このイデオロギー的な駆け引きこそが、 先月のプレビュー以来、スター・ウォーズファンが待ち望んでいた瞬間へと、私たちプレイヤーを導いてくれるのです。強大なダース・ベイダーを奴隷に仕立て上げた者を突き止めるため、レンはヴァニーにワトーの廃品置き場へと連れて行かせます。そこは荒廃し、誰もいない状態でした。ここで、先月のプレビューで垣間見えたパネルが姿を現します。ベイダーの目を通して想像されたものですが、レンが頭の中で祖父の姿を推測した、まさに 想像上のものです。廃品置き場が放棄されているのは、ベイダーが ダークサイドの支配力を頂点にまで高め、ワトーを虐殺したに違いないからです。彼がそうしたに違いない。なぜなら、それがカイロ・レンがベイダーの遺産、そしてそれを通じて彼自身の遺産にしたいことだったからだ(公平を期すために言うと、たとえレンが考えもしなかったような、非常に異なった、はるかに面白い理由であっても、ベイダーという人物について推測するのは妥当である)。

しかし、少なくともヴァニーによれば、そうではない。ベイダーはカイロ・レンが想像するような過去に囚われるよりも他にやるべきことがあったようで、だからこそワットは生き延びた。もしかしたら今も生きているかもしれない。『Legacy of Vader #2』では明確な答えは示されていないが、ベイダーが彼を殺さなかったことは確かだ。ワットは死んでいたかもしれないし、ジャンク取引を辞めてどこか別の場所へ移っていたかもしれない。それは分からない。それ が肝心なのだ。

ベイダーの遺産 2 ヴァニー カイロ レン ワトー
© ルーク・ロス、ノーラン・ウッダード、ジョー・カラマーニャ/マーベル・コミック

スター・ウォーズファンは事実が大好きだ。誰が死んで、誰が生きて、誰が何を、いつ、どこで、どのようにしたのか。正史としての解釈は、膨大な議論を巻き起こし、特に刷新され、新たな事実で埋め尽くされてからの10年間は​​、あらゆる意味で、何よりも物語の消費を形作ってきた。ワットの死という事実そのものが、ワット自身よりも重要だったと言えるかもしれない。それは、私たちが それを知らなかったという知的好奇心からだった。旧拡張宇宙では、彼は「正史」の死を迎えたことはないが、  『Legacy of Vader #2』ではその可能性が示唆されていた。そして、それは重要だった。なぜなら、ワットは事実だからだ。彼はアナキン・スカイウォーカーの人生における事実において、功績を残した人物であり、私たちが彼について、そして彼を取り巻くわずかな事実の中で際立ったデータポイントであり、その事実は、それらの事実を伝える物語と同じくらい重要だった。「Legacy of Vader」でワットの運命が明らかになる前は、ワットが生きているか死んでいるかを実際に気にしていた人はほとんどいなかったと思います 。それよりも、何が、いつ、どこで、どのように起こったのかを知りたがっていた人の数の方が多かったでしょう。

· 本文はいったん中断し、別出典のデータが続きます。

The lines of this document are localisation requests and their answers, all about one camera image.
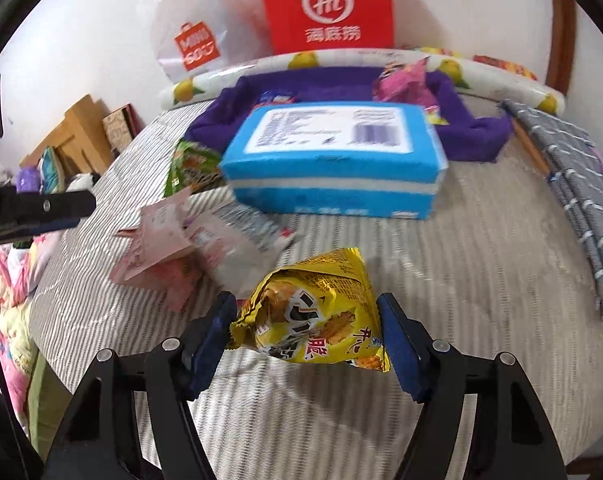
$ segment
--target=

それでも、50年近くもの間、私たちが魅了されてきたこのキャラクターの人生というタペストリーにとって、いかにも重要な人物の運命を知らないという事実は、「ダース・ベイダーはタトゥイーンに戻り、子供の頃から彼を支配していた不快な反ユダヤ主義のステレオタイプを打ち破った」という繰り返しよりも、はるかに興味深い。ソウルがベイダーについて書く際にこの種のことをしたのはこれが初めてではない。彼のライトセーバーの起源に関する「正典」には、人々がより壮大な真実を想像したかもしれないありきたりな起源物語が与えられ、 スター・ウォーズの物語のあらゆる側面の根底には、運命づけられた強力で 重要な事実があるはずだという考えに反論しているのだ。

まさにこれこそが『ベイダーの遺産』の核心であり 、この物語は今のところ、その遺産というよりも、むしろ物語の語り方についての物語である。物語がどのように切り刻まれ、改変され、先入観に押し込められるか、そして何よりも重要なのは、物語の一部が私たちが想像するほど壮大で重要ではないということだ。死んだトイダリアンは、ただの死んだトイダリアンでしかないこともある。ただし、彼らが生きているかもしれない時は別だ。そして、もしかしたら、私たちが真実を知ることはないかもしれないという事実こそが、最善なのかもしれない。